Apart from laboratory measurements carried out in ultra high vacuum (and the interstellar space) molecules don't appear as isolated species but in a chemical environment where the interaction with other molecules influences their properties, structure and reactivity. The interaction between molecules is of electric nature, governed by the simple Coulomb law, V(r) = Z₁ Z₂/(4πε₀ r), for the interaction between charged particles. But because of the many possible ways how the electric interaction can become apparent, e.g. as interaction between static electric (e.g. dipole) moments, or between static moments and (through the polarizabilities and hyperpolarizabilities) induced moments, or as van der Waals dispersion interaction the detailed description of intermolecular interactions in terms of molecular properties is usually rather complex. Together with the weakness of these interactions, this makes the determination, understanding and prediction of the potential energy surfaces and the structures and spectra of van der Waals complexes and the influence of intermolecular interactions on the chemical and physical properties and chemical reactions a rich and challenging field. Because of their electric nature intermolecular interactions are intimately connected with the electric or optical molecular properties and response theory.

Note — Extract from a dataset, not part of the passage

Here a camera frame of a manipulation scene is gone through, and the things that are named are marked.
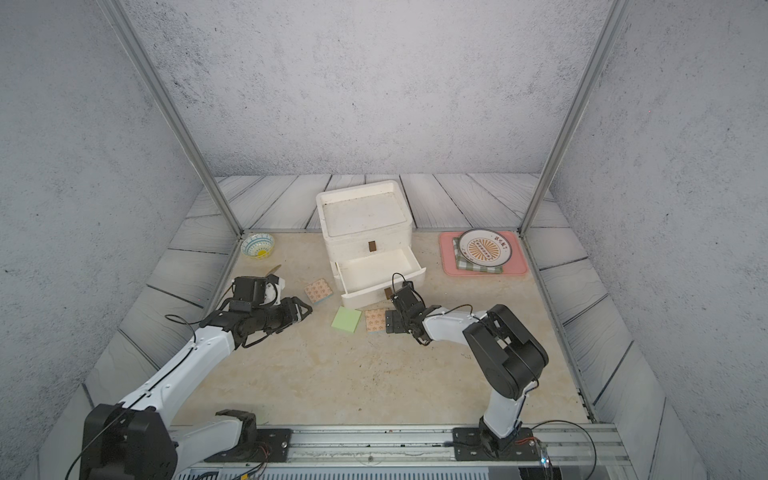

Some problems which have been studied by us in collaboration with various partners are:

• Solvation effects on UV/Vis absorption spectra and two-photon spectra

• Prediction of the optical rotation of molecules in gas phase and solution by ab initio calculations

• Theoretical prediction of nonlinear optical properties of molecular crystals

• accurate ab initio calculations of van der Waals dispersion coefficients

• The description of intermolecular interactions between polyatomic molecules through distributed multipole moments, polarizabilities and van der Waals dispersion coefficients

• Pressure-dependence of linear and nonlinear optical properties of rare gases

Including solvent effects on the calculations of absorption and emission spectra and also geometrical structures in the ground and excited states in a computationally affordable manner is an important step towards a detailed understanding of photophysics and photochemistry of molecular systems in solution. In this regard, for the first time, the combination of Conductor-like Screening Model (COSMO) with correlated methods (CC2 and ADC(2)) beyond DFT, can provide powerful tools to take into account the electrostatic interactions between solute and polar environments in the simulation of the absorption (UV and MCD) and emission spectra and also excited state PES for small and medium sized molecules.